In our previous posts, we looked at the importance of integrating human factors engineering (HFE) processes throughout product development. FDA approval for your device may require a human factors validation test (HFVT), which will demonstrate just how well you've applied HFE all along. You'll want to plan ahead for an HFVT early on, designing validation test parameters concurrently with product design and development.
Remember, the goal of HFE is to reduce hazardous risks from normal use and reasonably foreseeable misuse of your device through superior user-interface design.
When looking ahead to your HFVT, there are a couple of “big picture” concepts to keep in mind.
- The purpose of an HFVT is to demonstrate the success of your HFE.
By the time you run your final HFVT, you should have already done multiple rounds of design and use testing throughout development. You know your product is effective and safe, and that its design and interface encourages safe and correct use by intended users, for intended uses, under intended use conditions. Now it's time to demonstrate that.
Ideally, an HFVT should tell your team nothing about how users interact with your product that you don't already know. By the time you run an HFVT, your UI is in its final, market-ready form. You've designed your test to include all critical tasks, and you've clearly identified and described what “success” looks like for each test. This is where you prove your device is ready for the real world.

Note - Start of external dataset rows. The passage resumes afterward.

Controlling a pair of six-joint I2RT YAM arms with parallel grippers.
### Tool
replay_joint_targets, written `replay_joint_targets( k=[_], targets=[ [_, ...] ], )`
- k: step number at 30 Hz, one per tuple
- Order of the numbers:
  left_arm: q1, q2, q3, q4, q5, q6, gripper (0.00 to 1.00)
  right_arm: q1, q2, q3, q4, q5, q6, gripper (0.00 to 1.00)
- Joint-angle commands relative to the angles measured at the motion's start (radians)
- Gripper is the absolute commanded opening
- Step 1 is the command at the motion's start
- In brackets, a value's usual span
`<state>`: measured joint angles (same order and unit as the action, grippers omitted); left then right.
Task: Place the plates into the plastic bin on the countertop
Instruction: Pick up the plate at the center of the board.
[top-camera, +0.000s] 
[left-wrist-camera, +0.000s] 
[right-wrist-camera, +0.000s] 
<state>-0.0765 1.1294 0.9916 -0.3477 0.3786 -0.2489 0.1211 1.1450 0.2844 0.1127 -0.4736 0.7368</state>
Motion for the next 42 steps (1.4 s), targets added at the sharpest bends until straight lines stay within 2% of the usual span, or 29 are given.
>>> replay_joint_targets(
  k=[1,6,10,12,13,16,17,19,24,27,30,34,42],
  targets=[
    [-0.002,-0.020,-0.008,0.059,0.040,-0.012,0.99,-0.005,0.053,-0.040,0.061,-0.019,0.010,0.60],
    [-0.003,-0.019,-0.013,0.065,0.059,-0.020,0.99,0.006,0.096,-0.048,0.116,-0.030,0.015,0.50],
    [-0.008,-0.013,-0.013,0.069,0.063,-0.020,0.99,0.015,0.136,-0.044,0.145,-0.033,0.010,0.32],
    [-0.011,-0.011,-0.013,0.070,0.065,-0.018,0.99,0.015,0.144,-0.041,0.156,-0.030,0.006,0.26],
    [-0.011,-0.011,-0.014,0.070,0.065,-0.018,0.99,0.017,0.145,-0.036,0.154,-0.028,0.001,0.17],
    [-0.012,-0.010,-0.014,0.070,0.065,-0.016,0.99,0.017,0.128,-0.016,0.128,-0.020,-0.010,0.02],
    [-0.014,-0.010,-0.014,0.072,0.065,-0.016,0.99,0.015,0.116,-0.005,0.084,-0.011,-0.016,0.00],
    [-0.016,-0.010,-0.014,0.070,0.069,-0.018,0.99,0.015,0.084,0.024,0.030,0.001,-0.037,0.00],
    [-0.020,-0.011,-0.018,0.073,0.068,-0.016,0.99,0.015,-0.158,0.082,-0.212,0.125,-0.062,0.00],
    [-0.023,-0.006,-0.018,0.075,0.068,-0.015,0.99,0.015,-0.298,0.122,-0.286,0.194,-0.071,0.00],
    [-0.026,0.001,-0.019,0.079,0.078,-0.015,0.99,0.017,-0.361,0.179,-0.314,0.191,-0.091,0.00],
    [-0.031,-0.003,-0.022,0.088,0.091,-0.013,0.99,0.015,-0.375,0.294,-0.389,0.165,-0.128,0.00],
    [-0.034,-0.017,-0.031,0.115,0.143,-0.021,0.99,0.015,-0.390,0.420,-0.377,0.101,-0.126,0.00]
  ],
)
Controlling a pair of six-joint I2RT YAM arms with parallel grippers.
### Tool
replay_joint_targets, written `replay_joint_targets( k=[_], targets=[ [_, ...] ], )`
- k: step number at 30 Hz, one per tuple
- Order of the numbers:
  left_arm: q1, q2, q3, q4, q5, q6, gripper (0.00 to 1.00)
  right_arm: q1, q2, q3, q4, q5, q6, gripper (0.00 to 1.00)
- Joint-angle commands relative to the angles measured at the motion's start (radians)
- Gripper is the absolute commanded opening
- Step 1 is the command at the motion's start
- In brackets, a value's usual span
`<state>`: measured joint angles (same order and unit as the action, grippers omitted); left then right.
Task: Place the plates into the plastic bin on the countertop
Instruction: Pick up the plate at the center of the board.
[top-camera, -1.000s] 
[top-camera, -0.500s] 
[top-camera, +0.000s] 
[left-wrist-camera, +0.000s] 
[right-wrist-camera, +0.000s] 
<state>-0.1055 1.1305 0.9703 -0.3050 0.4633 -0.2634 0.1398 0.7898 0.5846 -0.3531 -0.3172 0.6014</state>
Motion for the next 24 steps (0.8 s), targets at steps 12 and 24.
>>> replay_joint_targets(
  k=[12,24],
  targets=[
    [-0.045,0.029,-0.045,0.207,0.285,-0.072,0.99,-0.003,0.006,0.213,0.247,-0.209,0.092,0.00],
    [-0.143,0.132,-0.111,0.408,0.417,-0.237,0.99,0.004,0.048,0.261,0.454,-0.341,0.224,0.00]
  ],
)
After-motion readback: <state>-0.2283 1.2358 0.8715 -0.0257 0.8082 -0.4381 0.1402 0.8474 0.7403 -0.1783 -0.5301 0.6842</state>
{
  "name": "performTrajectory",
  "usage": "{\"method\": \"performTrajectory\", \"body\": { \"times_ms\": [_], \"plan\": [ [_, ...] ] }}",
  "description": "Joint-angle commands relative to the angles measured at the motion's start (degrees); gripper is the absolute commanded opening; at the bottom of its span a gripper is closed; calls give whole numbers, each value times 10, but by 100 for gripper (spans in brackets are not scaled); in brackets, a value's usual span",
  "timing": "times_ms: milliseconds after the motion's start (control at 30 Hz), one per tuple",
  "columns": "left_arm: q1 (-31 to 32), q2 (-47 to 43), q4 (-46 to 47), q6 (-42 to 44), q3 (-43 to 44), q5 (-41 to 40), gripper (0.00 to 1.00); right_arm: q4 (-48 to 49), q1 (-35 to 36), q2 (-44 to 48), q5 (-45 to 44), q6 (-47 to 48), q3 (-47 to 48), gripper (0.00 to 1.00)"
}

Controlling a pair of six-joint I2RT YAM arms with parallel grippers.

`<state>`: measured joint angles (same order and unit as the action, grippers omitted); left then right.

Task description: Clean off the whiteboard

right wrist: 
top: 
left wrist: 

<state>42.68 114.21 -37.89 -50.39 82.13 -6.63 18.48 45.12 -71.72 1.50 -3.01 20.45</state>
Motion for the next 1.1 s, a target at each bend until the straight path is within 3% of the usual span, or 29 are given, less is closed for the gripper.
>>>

The process is both similar and dissimilar to an experienced lawyer cross-examining a witness. It is similar, in that the lawyer only asks questions to which she already knows the answers: she isn't cross-examining for her own benefit, but for the benefit of observers – the judge and jury.
But it's also dissimilar, in that the expert lawyer will only choose questions (and answers) that support the overall argument she is making, and that's not what HFVT does. For HFVT, you've got to design a robust set of tests that demonstrate your new medical device is ready for market, no matter what “questions” (i.e., normal uses and reasonably foreseeable misuses) it may be subjected to. That's where the second big-picture concept comes in:
- Testing should simulate real-world conditions in every way possible.
Device testers must be representative of anticipated actual users at every level, from highly trained medical staff familiar with a wide array of similar devices, to patients who may be encountering this kind of device for the first time. Just as you've got to know your users for HFE, you've got to know them for HFVT.
Demographics matter! Even nationality is important. Regulatory bodies like the FDA will want to see that your testers were of the same nationality as your intended users. Nationality differences can introduce unforeseen effects, due to differences in clinical practice, language use impacting labeling and training, common units of measure, and so on. If you intend to market your device to multiple countries, you should plan on a separate HFVT for each one. And best practices will dictate that you factor nationality-based differences into your HFE and UI designs all along.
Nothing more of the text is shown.